Show all lines from the records below in which the string "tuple" is present.

(Data excerpts)
-------------------------
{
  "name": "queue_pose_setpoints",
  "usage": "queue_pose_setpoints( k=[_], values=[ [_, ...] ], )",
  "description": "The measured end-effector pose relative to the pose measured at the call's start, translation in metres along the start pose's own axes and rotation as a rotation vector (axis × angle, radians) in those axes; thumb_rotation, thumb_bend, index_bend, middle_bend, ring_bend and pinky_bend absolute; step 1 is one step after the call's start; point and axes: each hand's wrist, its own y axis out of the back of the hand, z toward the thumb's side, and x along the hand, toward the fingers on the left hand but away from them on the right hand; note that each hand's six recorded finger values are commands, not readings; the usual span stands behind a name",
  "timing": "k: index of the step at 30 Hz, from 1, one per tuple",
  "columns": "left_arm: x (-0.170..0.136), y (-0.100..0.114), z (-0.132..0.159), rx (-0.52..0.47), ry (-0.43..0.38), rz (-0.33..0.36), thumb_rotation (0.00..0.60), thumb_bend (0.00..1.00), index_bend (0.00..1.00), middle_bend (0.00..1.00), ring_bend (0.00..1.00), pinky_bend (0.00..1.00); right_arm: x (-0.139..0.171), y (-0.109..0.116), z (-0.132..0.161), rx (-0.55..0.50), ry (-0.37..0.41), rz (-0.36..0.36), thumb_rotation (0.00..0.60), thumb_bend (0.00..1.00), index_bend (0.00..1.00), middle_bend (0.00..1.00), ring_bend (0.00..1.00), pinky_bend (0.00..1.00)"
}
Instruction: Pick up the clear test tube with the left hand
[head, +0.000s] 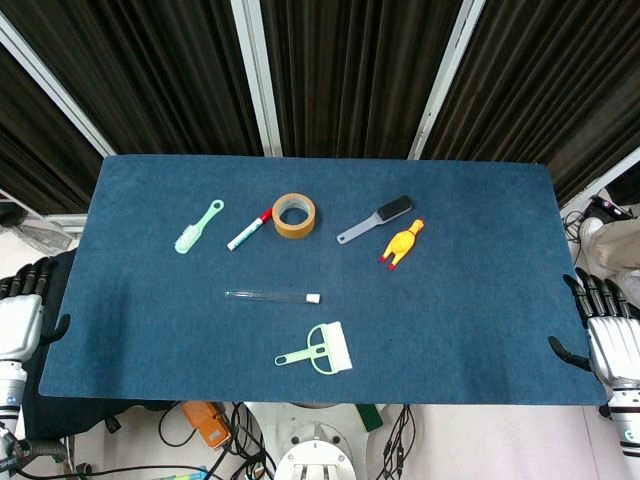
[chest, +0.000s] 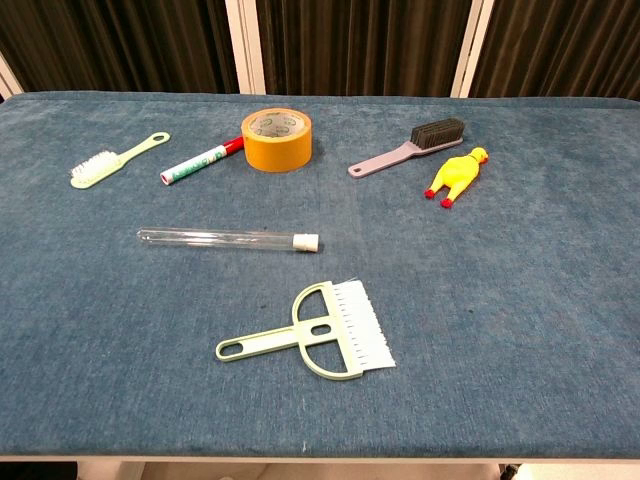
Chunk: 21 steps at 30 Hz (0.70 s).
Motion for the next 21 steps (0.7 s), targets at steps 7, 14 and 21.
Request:
queue_pose_setpoints(
  k=[7,14,21],
  values=[
    [0.000,-0.001,0.000,-0.002,-0.002,-0.004,0.600,0.31,0.04,0.00,0.00,0.13,0.000,0.000,0.000,-0.002,-0.002,0.002,0.600,0.36,0.06,0.01,0.00,0.00],
    [-0.001,-0.003,0.007,-0.020,-0.026,-0.012,0.600,0.25,0.04,0.00,0.00,0.13,-0.001,0.000,-0.001,-0.008,-0.010,0.004,0.600,0.36,0.06,0.01,0.00,0.00],
    [-0.007,-0.020,0.044,-0.090,-0.096,-0.074,0.600,0.22,0.04,0.02,0.00,0.13,-0.002,0.000,-0.002,-0.017,-0.020,0.005,0.600,0.36,0.06,0.01,0.00,0.00]
  ],
)
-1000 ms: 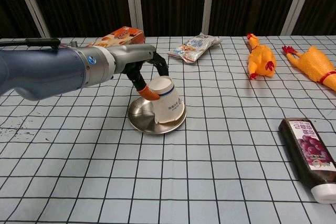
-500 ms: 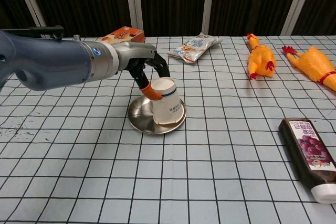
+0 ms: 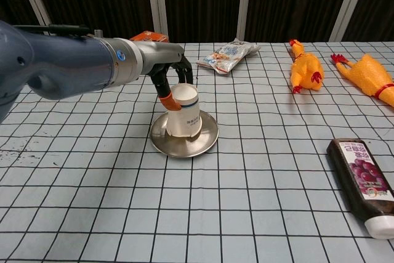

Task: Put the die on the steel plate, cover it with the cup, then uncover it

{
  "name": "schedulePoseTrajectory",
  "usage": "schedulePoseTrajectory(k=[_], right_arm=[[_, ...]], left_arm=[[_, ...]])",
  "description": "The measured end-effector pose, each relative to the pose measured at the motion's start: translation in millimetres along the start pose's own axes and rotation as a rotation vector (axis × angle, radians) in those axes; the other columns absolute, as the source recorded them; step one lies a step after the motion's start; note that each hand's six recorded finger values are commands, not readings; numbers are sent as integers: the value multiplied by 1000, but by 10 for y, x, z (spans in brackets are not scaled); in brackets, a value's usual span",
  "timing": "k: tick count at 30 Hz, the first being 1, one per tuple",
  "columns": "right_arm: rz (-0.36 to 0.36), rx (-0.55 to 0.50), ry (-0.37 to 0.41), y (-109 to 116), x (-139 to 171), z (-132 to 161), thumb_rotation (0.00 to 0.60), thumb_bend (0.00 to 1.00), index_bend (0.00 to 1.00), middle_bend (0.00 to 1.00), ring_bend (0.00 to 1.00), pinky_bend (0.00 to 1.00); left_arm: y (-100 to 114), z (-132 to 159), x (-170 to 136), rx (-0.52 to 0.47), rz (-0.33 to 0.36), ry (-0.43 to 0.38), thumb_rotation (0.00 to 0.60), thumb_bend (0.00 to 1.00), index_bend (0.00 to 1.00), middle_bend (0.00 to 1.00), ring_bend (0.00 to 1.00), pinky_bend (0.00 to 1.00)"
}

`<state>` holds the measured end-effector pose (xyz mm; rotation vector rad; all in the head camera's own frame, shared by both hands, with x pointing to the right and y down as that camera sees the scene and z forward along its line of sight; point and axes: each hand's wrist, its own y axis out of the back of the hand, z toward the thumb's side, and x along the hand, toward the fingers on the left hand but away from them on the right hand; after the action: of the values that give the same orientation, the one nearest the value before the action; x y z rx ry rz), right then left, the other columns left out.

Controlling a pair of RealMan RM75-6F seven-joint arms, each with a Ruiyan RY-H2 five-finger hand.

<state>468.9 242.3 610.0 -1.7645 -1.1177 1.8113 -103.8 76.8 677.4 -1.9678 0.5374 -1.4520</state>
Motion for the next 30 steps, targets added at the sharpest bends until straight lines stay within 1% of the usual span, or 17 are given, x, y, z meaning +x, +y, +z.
schedulePoseTrajectory(k=[4, 6, 12, 20, 24, 30], right_arm=[[1, -2, 2, 0, 2, 3, 600, 232, 209, 108, 97, 0], [-1, -2, 1, 3, 3, 1, 600, 231, 209, 108, 97, 0], [-1, -3, 2, 3, 5, 3, 600, 231, 210, 108, 97, 0], [6, -2, 0, -8, -1, 3, 600, 231, 209, 108, 103, 0], [11, -3, 0, -13, -1, 5, 600, 232, 210, 108, 105, 0], [3, -7, -2, 8, -3, -1, 600, 232, 209, 108, 105, 0]], left_arm=[[-36, -14, -13, 68, -3, 9, 600, 512, 588, 243, 0, 0], [-47, -18, -12, 74, -3, 7, 600, 512, 589, 244, 0, 0], [-69, -40, 20, 25, 15, -18, 600, 512, 593, 245, 0, 0], [-102, 23, 51, -52, 58, -111, 600, 514, 597, 244, 0, 0], [-198, 40, 63, -73, 37, -144, 600, 514, 597, 245, 0, 0], [-339, 53, 61, -104, -32, -156, 600, 519, 600, 247, 0, 0]])
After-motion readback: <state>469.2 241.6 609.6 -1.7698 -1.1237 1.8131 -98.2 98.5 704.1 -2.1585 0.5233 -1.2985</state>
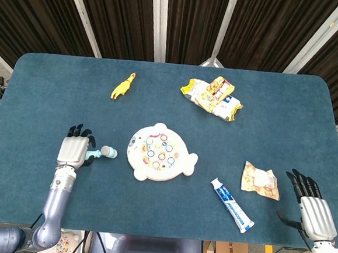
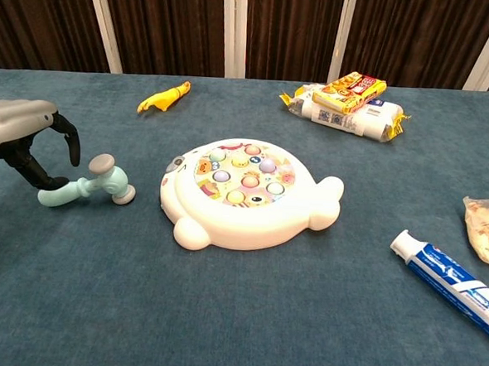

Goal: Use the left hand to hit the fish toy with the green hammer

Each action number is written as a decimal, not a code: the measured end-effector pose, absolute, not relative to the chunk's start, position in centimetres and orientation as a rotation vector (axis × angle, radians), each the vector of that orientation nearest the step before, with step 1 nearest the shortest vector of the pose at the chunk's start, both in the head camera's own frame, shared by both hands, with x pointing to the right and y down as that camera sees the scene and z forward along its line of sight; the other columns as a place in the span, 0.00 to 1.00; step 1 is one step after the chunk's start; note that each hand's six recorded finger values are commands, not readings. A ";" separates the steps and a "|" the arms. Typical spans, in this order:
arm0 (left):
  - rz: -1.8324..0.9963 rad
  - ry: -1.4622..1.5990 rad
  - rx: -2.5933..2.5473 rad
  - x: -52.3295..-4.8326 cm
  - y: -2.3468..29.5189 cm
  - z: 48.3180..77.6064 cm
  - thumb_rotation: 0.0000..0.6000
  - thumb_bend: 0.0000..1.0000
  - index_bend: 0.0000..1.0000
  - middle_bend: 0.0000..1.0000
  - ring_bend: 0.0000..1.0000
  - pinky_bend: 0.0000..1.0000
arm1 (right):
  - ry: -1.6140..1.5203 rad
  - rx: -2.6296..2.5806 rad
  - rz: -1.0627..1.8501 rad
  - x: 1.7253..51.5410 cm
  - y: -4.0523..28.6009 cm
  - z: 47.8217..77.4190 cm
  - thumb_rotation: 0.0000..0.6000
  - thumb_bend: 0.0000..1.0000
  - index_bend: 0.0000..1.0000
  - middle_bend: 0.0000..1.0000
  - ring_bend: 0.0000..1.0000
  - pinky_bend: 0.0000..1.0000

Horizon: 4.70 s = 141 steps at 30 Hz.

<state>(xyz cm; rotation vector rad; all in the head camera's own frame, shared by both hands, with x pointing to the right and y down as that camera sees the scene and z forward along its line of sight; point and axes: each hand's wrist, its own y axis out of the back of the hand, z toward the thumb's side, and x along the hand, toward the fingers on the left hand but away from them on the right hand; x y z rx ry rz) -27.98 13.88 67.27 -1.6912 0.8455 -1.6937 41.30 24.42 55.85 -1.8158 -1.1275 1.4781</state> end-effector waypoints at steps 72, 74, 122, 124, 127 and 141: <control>-1.633 0.897 -1.680 -25.7 13.6 69.0 1.00 0.74 0.59 0.44 0.33 0.45 | -1.158 -1.840 1.478 41.2 24.4 55.8 1.00 0.23 0.00 0.00 0.00 0.00; -1.619 0.900 -1.674 -25.9 13.3 68.7 1.00 0.74 0.59 0.44 0.33 0.45 | -1.158 -1.841 1.478 41.2 24.4 55.8 1.00 0.23 0.00 0.00 0.00 0.00; -1.241 0.722 -1.715 -17.8 6.4 63.4 1.00 0.76 0.63 0.52 0.39 0.52 | -1.186 -1.855 1.498 41.3 24.1 56.3 1.00 0.23 0.00 0.00 0.00 0.00; -1.245 0.709 -1.719 -17.5 6.3 63.7 1.00 0.76 0.63 0.52 0.39 0.52 | -1.188 -1.855 1.501 41.3 24.1 56.4 1.00 0.23 0.00 0.00 0.00 0.00; -1.251 0.696 -1.720 -17.0 6.0 64.1 1.00 0.76 0.63 0.52 0.39 0.52 | -1.194 -1.858 1.505 41.4 24.1 56.4 1.00 0.23 0.00 0.00 0.00 0.00; -1.240 0.629 -1.738 -13.6 6.6 65.7 1.00 0.76 0.63 0.52 0.39 0.52 | -1.209 -1.877 1.501 41.3 24.0 56.5 1.00 0.23 0.00 0.00 0.00 0.00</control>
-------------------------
Exercise result:
  "timing": "k: index of the step at 30 Hz, from 1, one per tuple",
  "timing": "k: tick count at 30 Hz, the first being 1, one per tuple",

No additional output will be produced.